What you need to do: Starting at the first line of the data, print each line verbatim up to and including the line bearing "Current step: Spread", omitting pictures.

Dataset content:
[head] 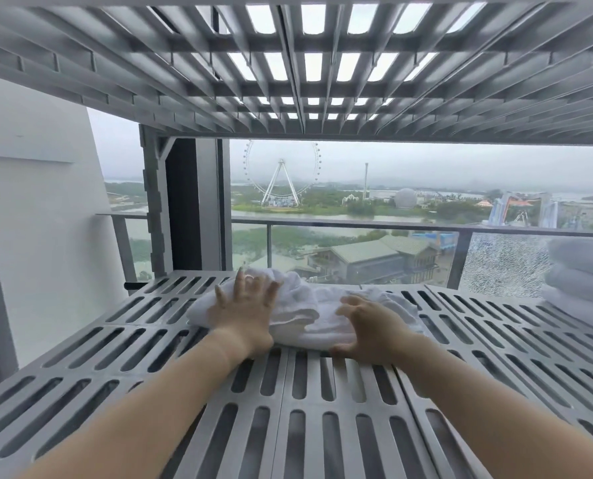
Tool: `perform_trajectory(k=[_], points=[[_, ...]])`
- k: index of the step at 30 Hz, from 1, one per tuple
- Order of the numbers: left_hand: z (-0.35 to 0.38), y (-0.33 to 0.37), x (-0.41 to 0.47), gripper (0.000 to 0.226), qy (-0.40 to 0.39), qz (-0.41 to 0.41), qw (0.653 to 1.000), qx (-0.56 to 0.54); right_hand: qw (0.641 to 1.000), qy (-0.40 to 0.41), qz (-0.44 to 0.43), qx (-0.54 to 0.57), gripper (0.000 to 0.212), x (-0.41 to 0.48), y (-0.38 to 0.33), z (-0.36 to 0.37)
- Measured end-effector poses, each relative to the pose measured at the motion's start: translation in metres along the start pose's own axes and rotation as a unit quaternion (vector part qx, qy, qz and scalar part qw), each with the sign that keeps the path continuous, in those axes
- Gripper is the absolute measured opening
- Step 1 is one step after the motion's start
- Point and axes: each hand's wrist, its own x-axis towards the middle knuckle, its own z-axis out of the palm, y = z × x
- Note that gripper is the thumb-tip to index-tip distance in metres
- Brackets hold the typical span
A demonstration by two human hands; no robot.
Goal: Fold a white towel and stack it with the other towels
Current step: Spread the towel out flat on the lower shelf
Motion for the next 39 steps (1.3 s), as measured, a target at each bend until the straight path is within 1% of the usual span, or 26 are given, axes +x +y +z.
perform_trajectory(k=[1,2,3,4,5,7,9,11,16,20,23,24,25,28,31,33,36,38,39], points=[[0.001,0.007,0.002,0.092,-0.011,0.018,1.000,0.009,1.000,-0.004,-0.009,0.014,0.073,0.003,-0.004,0.002],[0.003,0.014,0.004,0.095,-0.014,0.041,0.999,0.020,1.000,-0.010,-0.012,0.025,0.076,0.007,-0.007,0.005],[0.005,0.020,0.006,0.095,-0.015,0.065,0.997,0.038,0.999,-0.015,-0.010,0.035,0.074,0.009,-0.010,0.008],[0.008,0.024,0.009,0.092,-0.017,0.085,0.994,0.061,0.999,-0.014,-0.004,0.048,0.064,0.011,-0.012,0.011],[0.010,0.027,0.011,0.089,-0.025,0.097,0.991,0.087,0.998,-0.009,0.001,0.059,0.050,0.011,-0.011,0.013],[0.011,0.026,0.015,0.080,-0.034,0.094,0.987,0.123,0.998,0.003,0.012,0.064,0.023,0.010,-0.009,0.016],[0.012,0.021,0.017,0.076,-0.020,0.080,0.987,0.134,0.998,-0.001,0.024,0.055,0.013,0.010,-0.006,0.017],[0.011,0.016,0.015,0.076,-0.002,0.082,0.988,0.129,0.999,-0.004,0.029,0.038,0.011,0.010,-0.005,0.017],[0.009,0.000,0.008,0.070,0.032,0.101,0.992,0.065,1.000,-0.019,0.010,-0.016,0.015,0.005,0.007,0.003],[0.003,-0.006,0.002,0.072,0.060,0.123,0.991,0.014,0.999,-0.033,0.031,-0.005,0.008,-0.013,0.026,-0.014],[-0.004,-0.009,0.002,0.067,0.080,0.124,0.989,0.009,0.998,-0.031,0.049,0.003,0.006,-0.024,0.030,-0.025],[-0.006,-0.009,0.001,0.066,0.075,0.117,0.990,0.018,0.998,-0.030,0.049,0.007,0.007,-0.026,0.028,-0.026],[-0.007,-0.007,0.001,0.067,0.062,0.107,0.992,0.037,0.998,-0.029,0.046,0.013,0.012,-0.027,0.024,-0.025],[-0.005,0.004,-0.003,0.075,0.013,0.076,0.990,0.119,0.999,-0.025,0.026,0.003,0.044,-0.025,0.010,-0.014],[0.000,0.015,-0.004,0.082,0.006,0.088,0.979,0.183,0.999,-0.035,0.007,-0.031,0.059,-0.014,-0.003,-0.002],[0.003,0.015,-0.001,0.083,-0.003,0.098,0.978,0.186,0.998,-0.048,0.011,-0.035,0.057,-0.008,-0.007,0.004],[0.005,0.007,0.004,0.078,-0.060,0.083,0.986,0.133,0.997,-0.052,0.009,-0.048,0.037,-0.006,-0.006,0.007],[0.005,0.002,0.002,0.076,-0.075,0.088,0.987,0.111,0.998,-0.044,0.003,-0.042,0.039,-0.009,-0.004,0.005],[0.006,0.000,0.000,0.072,-0.066,0.097,0.987,0.107,0.999,-0.042,0.000,-0.035,0.041,-0.011,-0.003,0.002]])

Answer to the problem:
[head] 
Tool: `perform_trajectory(k=[_], points=[[_, ...]])`
- k: index of the step at 30 Hz, from 1, one per tuple
- Order of the numbers: left_hand: z (-0.35 to 0.38), y (-0.33 to 0.37), x (-0.41 to 0.47), gripper (0.000 to 0.226), qy (-0.40 to 0.39), qz (-0.41 to 0.41), qw (0.653 to 1.000), qx (-0.56 to 0.54); right_hand: qw (0.641 to 1.000), qy (-0.40 to 0.41), qz (-0.44 to 0.43), qx (-0.54 to 0.57), gripper (0.000 to 0.212), x (-0.41 to 0.48), y (-0.38 to 0.33), z (-0.36 to 0.37)
- Measured end-effector poses, each relative to the pose measured at the motion's start: translation in metres along the start pose's own axes and rotation as a unit quaternion (vector part qx, qy, qz and scalar part qw), each with the sign that keeps the path continuous, in those axes
- Gripper is the absolute measured opening
- Step 1 is one step after the motion's start
- Point and axes: each hand's wrist, its own x-axis towards the middle knuckle, its own z-axis out of the palm, y = z × x
- Note that gripper is the thumb-tip to index-tip distance in metres
- Brackets hold the typical span
A demonstration by two human hands; no robot.
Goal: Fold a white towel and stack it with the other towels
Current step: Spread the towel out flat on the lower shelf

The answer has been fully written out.